August 3, 2011 in Nation/World

First couple will attend 9/11 commemorations

Michael Muskal Los Angeles Times
 

President Barack Obama and his wife, Michelle, will attend the 10th-anniversary commemorations of the three 9/11 terrorist attacks, the White House announced Tuesday.

Press secretary Jay Carney said the Obamas will visit New York City, where the World Trade Center was destroyed. They and Vice President Joe Biden will also attend the ceremony in Shanksville, Pa., and the Obamas will appear at the Pentagon commemoration as well.

On the morning of Sept. 11, 2001, 19 terrorists associated with al-Qaida hijacked four passenger airliners. They crashed two of the craft into the World Trade Center, and its twin towers collapsed within hours. A third airliner crashed into the Pentagon, and the fourth, apparently bound for the nation’s capital, crashed into a field in Pennsylvania after passengers tried to regain control of the plane.

Nearly 3,000 people died in the attacks, which led to the George W. Bush administration’s war on terror and the invasion of Afghanistan, and was a contributing factor to the events that led to the war in Iraq. The Obama administration has been withdrawing troops from both theaters.

Al-Qaida leader Osama bin Laden became a hunted man after the attacks. In May, the United States killed bin Laden in a raid on his compound in Pakistan.

At the ceremonies in September, the Obamas are to pay tribute to those killed on 9/11. The president will also honor the members of the military who have served in the wars, the White House said.

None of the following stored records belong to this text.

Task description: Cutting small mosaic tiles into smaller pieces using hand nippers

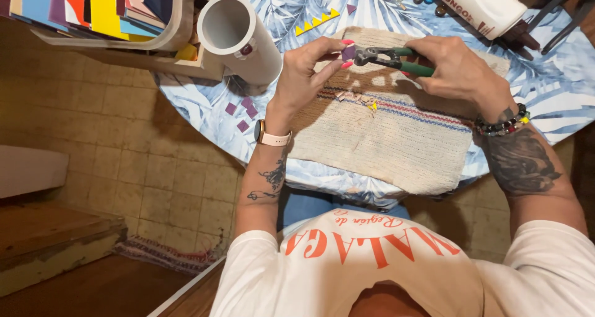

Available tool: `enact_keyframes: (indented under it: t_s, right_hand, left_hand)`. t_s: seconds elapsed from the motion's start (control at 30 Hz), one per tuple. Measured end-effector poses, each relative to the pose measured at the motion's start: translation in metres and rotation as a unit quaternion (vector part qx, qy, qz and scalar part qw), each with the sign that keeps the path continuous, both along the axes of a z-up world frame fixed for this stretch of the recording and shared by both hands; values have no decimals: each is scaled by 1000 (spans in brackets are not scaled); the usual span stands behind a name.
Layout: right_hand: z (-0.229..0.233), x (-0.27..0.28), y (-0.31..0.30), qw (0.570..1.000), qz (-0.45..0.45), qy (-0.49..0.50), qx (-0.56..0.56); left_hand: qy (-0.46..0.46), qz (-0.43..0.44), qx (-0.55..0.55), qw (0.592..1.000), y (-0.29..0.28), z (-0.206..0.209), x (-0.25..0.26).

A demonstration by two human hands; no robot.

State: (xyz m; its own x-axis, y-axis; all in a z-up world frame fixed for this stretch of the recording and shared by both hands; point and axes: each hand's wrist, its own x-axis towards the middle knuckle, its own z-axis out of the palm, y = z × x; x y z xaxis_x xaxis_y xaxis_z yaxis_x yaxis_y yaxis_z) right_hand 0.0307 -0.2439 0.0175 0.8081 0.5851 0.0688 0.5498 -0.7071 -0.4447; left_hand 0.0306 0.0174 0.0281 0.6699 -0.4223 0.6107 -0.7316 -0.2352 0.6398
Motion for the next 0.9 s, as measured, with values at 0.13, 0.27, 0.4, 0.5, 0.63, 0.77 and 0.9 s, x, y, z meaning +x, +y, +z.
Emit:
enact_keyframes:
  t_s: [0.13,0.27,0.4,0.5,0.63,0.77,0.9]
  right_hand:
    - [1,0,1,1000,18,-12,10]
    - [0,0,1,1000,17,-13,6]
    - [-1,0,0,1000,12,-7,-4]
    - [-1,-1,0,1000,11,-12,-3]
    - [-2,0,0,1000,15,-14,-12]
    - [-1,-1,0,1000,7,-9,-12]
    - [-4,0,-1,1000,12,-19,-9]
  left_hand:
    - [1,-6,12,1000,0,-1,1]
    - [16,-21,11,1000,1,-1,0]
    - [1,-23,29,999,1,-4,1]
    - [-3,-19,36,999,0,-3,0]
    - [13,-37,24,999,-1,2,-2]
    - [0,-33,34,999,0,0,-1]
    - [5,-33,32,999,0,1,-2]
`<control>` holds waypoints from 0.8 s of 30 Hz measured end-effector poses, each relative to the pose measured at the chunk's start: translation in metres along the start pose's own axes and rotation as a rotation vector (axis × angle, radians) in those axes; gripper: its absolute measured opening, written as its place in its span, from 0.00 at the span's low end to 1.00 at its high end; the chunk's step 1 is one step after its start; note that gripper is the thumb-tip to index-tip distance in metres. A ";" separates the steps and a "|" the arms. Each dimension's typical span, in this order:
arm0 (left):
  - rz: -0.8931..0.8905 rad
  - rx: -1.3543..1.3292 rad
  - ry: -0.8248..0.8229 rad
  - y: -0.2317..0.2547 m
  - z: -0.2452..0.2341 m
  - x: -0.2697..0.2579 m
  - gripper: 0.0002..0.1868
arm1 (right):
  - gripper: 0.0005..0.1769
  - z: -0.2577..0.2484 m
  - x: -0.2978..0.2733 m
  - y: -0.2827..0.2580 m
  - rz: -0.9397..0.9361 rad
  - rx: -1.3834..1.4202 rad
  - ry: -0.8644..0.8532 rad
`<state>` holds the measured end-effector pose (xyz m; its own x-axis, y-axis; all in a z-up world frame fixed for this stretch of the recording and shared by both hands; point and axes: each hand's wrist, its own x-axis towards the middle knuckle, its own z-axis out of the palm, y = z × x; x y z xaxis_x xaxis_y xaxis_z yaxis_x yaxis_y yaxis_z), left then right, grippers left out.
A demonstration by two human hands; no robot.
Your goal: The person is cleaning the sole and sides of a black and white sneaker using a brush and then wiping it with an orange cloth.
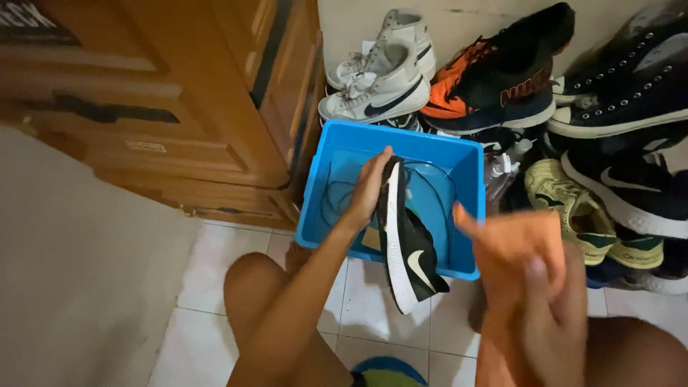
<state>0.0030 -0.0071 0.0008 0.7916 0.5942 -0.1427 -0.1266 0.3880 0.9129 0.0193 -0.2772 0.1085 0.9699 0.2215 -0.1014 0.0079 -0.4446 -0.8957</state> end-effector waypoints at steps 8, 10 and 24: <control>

New York officials had previously announced that they were planning a major event for the 10th anniversary.

In addition to the Obamas, former President Bush, whose popularity in office reached its height in the wake of the attacks, is expected to attend. Former New York Gov. George Pataki and Rudolph Giuliani, who became the nation’s most famous mayor for the way he handled the attack and its aftermath in New York, are also scheduled to attend.

“This cannot be political,” current New York Mayor Michael Bloomberg said in announcing the commemoration. “No speeches whatsoever. It’s not an appropriate thing.”